C’est une fable bien sûr, car la France depuis 1848 n’est pas et n’a jamais été en dehors du capitalisme mondial, elle n’est pas « neutre », c’est au contraire une championne de l’exportation de ses capitaux, c’est une championne des délocalisations et du made in China, c’est une championne de la fabrication et de la vente de matériel militaire, etc.

C’est également une fable que la position d’Henri Guaino se voulant au-dessus de la mêlée, constatant avec bravoure et philosophie la terrible situation. Mais que dit-il précisément ?

Il commence par expliquer qu’en 1914, personne ne voulait la grande boucherie de la guerre mondiale, mais que cela s’est fait par un enchaînement tragique historique. Il dit ensuite que c’était la même chose pour la seconde guerre mondiale, et qu’on a par contre échappé au pire pendant la guerre froide grâce à l’intelligence des dirigeants de l’époque (dont le Général de Gaulle est censé faire partie).

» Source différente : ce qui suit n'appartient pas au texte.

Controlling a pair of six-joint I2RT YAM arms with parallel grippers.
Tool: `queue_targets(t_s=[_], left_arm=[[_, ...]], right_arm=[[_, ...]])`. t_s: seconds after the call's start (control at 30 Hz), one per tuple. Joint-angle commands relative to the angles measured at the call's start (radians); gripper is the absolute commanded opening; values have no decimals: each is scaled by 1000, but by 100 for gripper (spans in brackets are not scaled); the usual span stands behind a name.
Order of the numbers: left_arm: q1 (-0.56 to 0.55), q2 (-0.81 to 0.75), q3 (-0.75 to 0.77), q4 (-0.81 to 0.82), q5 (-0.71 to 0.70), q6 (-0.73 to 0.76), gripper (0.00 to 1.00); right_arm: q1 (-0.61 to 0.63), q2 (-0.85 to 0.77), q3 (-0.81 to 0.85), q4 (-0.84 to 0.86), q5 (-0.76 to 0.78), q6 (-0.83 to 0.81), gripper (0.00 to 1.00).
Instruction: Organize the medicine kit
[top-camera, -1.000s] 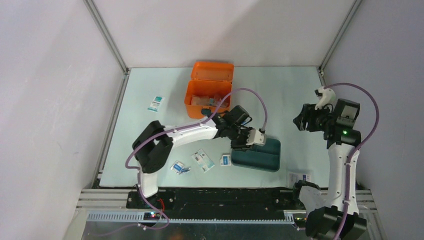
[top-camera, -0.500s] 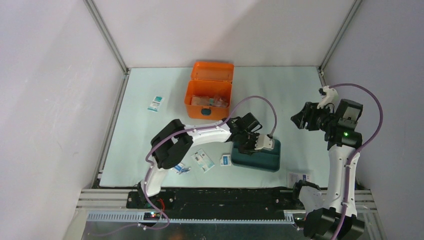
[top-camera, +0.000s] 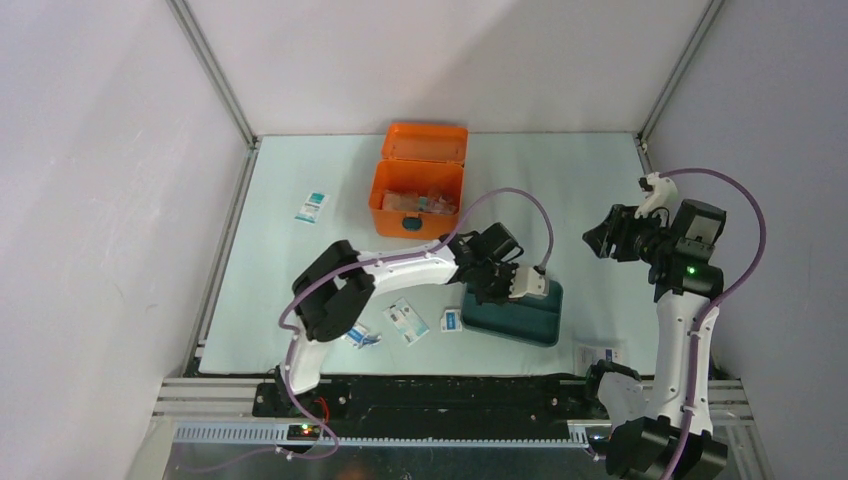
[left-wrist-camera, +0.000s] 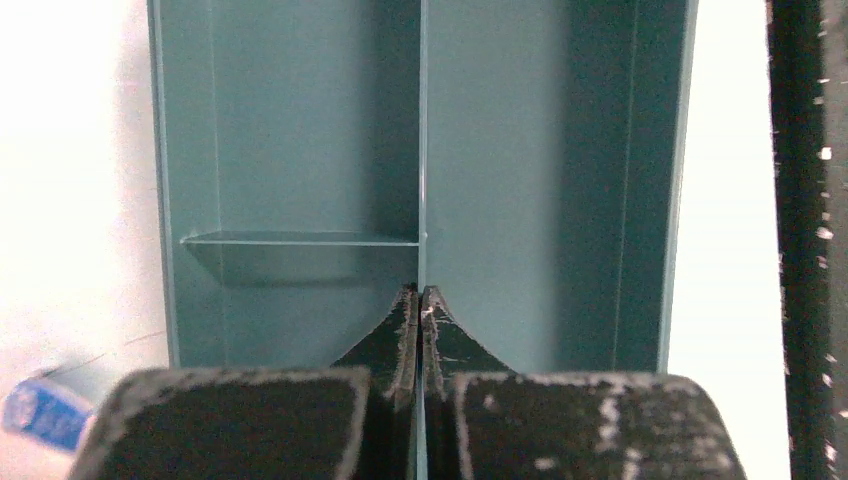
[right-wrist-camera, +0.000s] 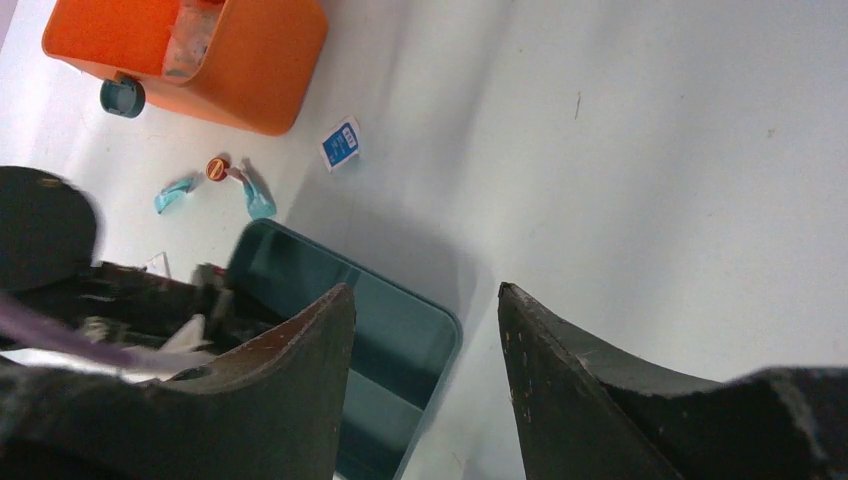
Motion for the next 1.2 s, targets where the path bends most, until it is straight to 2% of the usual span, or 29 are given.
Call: queue_targets(t_s=[0.0,0.1,0.27,0.37,0.6,0.8,1.17], left_arm=[[3,-236,10,25,-14,53,0],[38,-308,45,-35,-17,101,0],[125,-396,156,-204,-137,326,0],[249,-405,209,-270,-180,414,0],[508,-348,322,-315,-175,561,0],[578,-218,417,-337,-219,633,0],[637,-53,572,-418,-98,651,0]], right_arm=[[-14,-33,3,57,15,16,59],[-30,-22,-5,59,18,11,58],[-48,39,-16,73,-3,13,58],[-50,52,-15,76,-39,20,58],[-50,21,-40,65,-74,2,58],[-50,-14,-76,85,-100,-6,58],[-51,-20,-92,66,-116,-14,58]])
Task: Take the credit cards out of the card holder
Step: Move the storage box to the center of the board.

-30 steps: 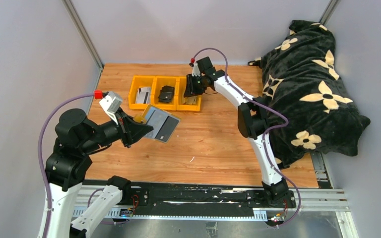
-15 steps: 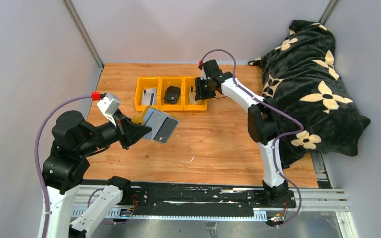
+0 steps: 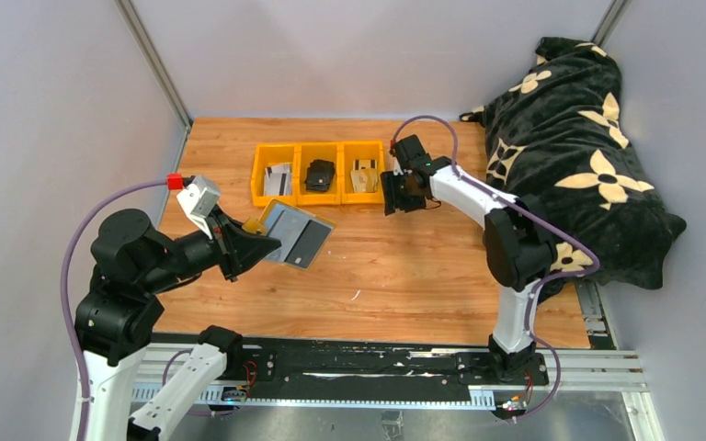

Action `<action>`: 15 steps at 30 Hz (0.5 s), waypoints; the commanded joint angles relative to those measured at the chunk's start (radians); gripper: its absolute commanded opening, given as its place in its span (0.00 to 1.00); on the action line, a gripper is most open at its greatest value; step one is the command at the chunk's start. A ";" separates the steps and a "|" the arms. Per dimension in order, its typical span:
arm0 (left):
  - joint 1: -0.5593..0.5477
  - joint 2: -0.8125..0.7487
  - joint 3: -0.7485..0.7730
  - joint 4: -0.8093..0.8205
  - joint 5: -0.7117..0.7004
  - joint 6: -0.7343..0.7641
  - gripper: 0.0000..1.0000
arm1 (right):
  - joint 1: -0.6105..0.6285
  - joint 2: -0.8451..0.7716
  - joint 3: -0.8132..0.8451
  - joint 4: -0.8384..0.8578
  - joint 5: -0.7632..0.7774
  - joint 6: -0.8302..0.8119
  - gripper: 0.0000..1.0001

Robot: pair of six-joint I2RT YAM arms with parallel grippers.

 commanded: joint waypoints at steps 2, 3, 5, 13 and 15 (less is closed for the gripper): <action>0.000 -0.024 0.020 0.018 0.038 0.004 0.00 | 0.003 -0.169 -0.010 0.047 0.132 0.018 0.71; 0.000 -0.024 0.021 0.018 0.041 0.002 0.00 | 0.003 -0.175 0.004 0.052 0.157 0.018 0.75; 0.001 -0.021 0.026 0.018 0.041 0.003 0.00 | 0.002 -0.154 0.052 0.055 0.199 0.009 0.81; 0.001 -0.021 0.037 0.020 0.044 -0.004 0.00 | -0.002 0.096 0.323 0.014 0.230 -0.027 0.84; 0.000 -0.023 0.039 0.017 0.045 -0.001 0.00 | -0.004 0.151 0.378 0.005 0.241 -0.029 0.78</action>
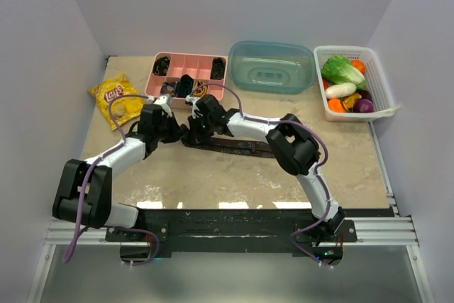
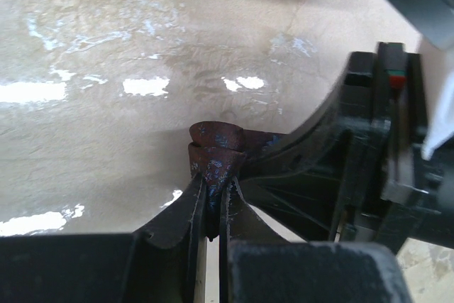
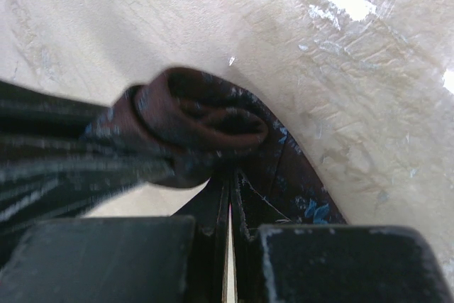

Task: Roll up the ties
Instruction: Roll the tie at the center of the board.

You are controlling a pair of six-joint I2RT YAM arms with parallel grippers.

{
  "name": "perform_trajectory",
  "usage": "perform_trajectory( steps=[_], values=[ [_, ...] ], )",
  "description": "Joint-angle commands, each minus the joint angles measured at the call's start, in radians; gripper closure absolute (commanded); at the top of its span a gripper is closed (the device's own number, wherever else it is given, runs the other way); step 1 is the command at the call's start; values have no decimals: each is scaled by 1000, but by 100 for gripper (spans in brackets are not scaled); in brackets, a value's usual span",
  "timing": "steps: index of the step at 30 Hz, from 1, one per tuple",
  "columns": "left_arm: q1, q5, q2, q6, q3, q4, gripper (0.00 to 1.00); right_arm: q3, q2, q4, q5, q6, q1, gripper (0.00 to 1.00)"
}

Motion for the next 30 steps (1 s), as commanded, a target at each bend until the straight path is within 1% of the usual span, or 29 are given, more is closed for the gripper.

Tout cela pour introduire l’idée que c’est exactement ce qu’il se passe actuellement avec la guerre en Ukraine. Henri Guaino n’hésite pas à mettre l’OTAN et la Russie dos à dos, ce qui dénote dans le Figaro, furieusement atlantiste et anti-Russie depuis le mois de février. Mais justement, c’est son rôle que de servir de poil à gratter pour dire ce qu’il faut entendre dans la bourgeoisie.

Et la bourgeoisie française entend donc ce qu’elle a besoin d’entendre : ce n’est pas de sa faute, mais elle va aller à la guerre. Voilà tout.

Bien sûr, Henri Guaino est très fin dans sa façon de le dire. Il fait mine de demander où est la voix de la France comme en 2003 pour dire « non » à la guerre en Irak, pour surtout sous-entendre ensuite que c’est trop tard, et que « nous marchons vers la guerre comme des somnambules ».

Évidemment, il a raison de constater la tendance à la guerre, il a raison de dire que la superpuissance américaine, avec sa façon d’acculer la Russie, de la poussée dans ses retranchements, ne peut que déclencher le pire.

Mais Henri Guaino n’est pas un socialiste, il n’est pas pour la grande union des peuples du monde derrière le drapeau rouge pour le pacifisme en écrasant les fauteurs de guerre. Henri Guaino est un néo-gaulliste, et donc sa tendance naturelle est l’expression du nationalisme français, reflet de la position de puissance secondaire mais majeure qu’est la France et son capitalisme.

Alors, pas de pacifisme, pas de rejet concret et actif du bellicisme : juste un beau discours pour la bourgeoisie française, afin qu’elle affûte ses arguments disant qu’elle ne fait que constater les choses et est entraînée malgré elle par l’Histoire, et bientôt la guerre.

D’ailleurs, le terme « bientôt » est impropre, car la France participe déjà activement et concrètement à une guerre contre la Russie depuis février 2022. Une guerre politique, culturelle et économique. Mais aussi une guerre militaire avec des livraisons d’armes et du conseil militaire (en plus de l’envoi probable d’officiers et de pseudo-mercenaires).

Henri Guaino ne dénonce pas concrètement la position de la France, il ne fait qu’acter le fait que la France est bien trop insérée dans ses liens avec l’OTAN et qu’elle ne pourra pas faire autrement que d’aller dans le sens de la guerre aux côtés de la superpuissance américaine. C’est ici concrètement un échec de sa position néo-gaulliste modérée. Cela souligne de ce fait la menace d’une ligne néo-gaulliste ultra-agressive émergeant de la haute bourgeoisie refusant la rétrogradation de la France comme puissance de second rang se plaçant unilatéralement derrière la superpuissance américaine.

Toutefois, quelles que soient les options, c’est en tous cas la guerre qui se profile. A moins que la Gauche, reflétant la classe ouvrière consciente, renverse la table et fasse la guerre à la guerre.